Problem statement: Scan the material for the string "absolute" and copy out every line in which it occurs.

** Supplied material follows **

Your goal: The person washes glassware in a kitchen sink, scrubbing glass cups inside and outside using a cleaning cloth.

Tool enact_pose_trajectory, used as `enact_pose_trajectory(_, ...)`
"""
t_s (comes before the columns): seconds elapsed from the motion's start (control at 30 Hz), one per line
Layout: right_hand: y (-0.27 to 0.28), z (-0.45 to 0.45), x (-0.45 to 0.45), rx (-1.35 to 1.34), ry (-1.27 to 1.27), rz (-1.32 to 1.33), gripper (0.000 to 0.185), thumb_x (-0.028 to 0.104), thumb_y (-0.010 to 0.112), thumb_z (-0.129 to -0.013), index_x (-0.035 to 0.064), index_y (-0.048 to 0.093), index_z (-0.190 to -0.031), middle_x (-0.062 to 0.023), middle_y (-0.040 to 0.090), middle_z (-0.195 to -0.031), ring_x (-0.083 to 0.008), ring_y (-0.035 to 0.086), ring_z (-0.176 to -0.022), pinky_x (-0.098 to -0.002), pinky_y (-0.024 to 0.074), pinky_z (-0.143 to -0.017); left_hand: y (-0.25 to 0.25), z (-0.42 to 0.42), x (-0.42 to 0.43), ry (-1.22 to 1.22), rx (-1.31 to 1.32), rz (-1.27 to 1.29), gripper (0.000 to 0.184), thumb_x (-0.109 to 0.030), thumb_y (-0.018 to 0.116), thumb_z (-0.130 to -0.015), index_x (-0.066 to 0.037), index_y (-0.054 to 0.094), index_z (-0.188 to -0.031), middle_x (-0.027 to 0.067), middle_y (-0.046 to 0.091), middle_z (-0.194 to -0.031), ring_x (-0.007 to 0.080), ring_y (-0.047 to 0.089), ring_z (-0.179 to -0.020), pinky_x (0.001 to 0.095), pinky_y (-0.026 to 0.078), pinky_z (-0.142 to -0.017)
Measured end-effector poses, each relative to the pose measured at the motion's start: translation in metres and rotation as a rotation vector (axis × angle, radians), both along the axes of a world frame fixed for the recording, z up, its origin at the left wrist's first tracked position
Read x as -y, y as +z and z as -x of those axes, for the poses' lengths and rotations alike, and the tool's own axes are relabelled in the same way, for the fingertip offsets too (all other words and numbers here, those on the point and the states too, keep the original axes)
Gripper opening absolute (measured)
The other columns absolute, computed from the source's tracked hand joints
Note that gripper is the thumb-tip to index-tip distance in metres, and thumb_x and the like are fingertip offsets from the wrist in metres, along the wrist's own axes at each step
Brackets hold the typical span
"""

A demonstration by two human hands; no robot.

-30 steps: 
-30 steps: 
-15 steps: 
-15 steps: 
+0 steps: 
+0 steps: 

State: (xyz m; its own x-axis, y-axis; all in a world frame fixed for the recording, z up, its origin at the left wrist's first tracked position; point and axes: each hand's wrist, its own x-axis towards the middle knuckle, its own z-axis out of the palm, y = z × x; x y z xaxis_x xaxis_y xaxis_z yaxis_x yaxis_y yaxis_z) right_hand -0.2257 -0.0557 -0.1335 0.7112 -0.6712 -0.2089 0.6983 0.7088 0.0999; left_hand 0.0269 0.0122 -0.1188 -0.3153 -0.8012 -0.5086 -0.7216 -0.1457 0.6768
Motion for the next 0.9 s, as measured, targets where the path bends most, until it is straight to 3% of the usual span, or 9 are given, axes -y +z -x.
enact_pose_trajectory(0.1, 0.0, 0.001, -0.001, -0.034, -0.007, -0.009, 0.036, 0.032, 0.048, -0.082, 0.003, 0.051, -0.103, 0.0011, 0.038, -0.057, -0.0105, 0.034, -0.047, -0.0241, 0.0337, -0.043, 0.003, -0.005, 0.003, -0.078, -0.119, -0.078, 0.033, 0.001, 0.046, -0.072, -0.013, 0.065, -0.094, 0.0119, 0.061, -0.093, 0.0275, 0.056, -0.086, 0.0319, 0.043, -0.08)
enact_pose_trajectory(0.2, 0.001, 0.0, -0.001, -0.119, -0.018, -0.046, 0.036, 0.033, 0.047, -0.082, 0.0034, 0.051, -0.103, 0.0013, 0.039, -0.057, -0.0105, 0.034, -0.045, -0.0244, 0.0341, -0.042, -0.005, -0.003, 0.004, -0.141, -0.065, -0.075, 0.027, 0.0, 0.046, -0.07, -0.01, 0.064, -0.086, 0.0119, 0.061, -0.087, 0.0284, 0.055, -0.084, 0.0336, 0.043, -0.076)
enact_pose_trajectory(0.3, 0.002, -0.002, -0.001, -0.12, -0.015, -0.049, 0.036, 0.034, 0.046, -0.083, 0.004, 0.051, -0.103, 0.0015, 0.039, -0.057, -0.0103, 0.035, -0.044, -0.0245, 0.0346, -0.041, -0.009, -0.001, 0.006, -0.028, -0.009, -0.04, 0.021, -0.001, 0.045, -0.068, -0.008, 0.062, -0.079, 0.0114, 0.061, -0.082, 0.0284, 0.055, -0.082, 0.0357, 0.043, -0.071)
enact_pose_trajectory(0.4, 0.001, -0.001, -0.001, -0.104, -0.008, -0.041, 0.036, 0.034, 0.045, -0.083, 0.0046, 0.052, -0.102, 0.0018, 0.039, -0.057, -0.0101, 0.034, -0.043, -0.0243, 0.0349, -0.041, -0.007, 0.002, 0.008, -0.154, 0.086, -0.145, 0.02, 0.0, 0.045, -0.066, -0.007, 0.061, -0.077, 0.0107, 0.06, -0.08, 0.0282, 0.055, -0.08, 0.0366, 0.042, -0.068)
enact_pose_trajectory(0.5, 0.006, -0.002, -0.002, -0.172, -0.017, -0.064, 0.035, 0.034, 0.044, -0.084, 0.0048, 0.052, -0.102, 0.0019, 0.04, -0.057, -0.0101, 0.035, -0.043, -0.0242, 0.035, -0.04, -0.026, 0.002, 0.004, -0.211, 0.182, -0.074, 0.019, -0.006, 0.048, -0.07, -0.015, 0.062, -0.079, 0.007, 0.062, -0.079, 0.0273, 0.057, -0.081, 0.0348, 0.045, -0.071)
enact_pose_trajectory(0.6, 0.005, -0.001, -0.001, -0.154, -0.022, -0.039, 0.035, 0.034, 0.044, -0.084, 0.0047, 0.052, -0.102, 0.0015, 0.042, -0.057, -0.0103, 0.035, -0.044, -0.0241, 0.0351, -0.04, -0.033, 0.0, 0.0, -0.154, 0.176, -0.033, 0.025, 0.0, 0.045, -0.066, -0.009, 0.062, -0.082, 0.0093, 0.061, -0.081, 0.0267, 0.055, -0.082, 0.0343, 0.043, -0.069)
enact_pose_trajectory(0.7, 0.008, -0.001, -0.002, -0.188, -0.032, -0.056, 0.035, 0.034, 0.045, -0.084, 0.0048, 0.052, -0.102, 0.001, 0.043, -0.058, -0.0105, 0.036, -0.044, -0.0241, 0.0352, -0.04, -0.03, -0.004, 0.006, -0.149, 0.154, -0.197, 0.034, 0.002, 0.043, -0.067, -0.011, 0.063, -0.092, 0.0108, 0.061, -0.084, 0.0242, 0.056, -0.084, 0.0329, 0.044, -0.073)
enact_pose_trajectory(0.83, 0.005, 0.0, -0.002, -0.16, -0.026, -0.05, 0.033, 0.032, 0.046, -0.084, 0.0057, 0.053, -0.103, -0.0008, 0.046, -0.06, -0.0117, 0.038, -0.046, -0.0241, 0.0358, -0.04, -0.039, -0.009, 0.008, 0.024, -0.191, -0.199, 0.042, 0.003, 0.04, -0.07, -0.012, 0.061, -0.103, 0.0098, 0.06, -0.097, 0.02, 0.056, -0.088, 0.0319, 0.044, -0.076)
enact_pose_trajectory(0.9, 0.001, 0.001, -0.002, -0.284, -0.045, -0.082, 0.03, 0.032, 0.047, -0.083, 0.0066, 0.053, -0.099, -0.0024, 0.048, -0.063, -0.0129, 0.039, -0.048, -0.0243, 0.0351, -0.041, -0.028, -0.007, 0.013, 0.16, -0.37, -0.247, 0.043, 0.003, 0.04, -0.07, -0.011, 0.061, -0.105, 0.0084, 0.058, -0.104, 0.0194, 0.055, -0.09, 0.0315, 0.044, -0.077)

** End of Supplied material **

Result for this exercise:
Gripper opening absolute (measured)
The other columns absolute, computed from the source's tracked hand joints

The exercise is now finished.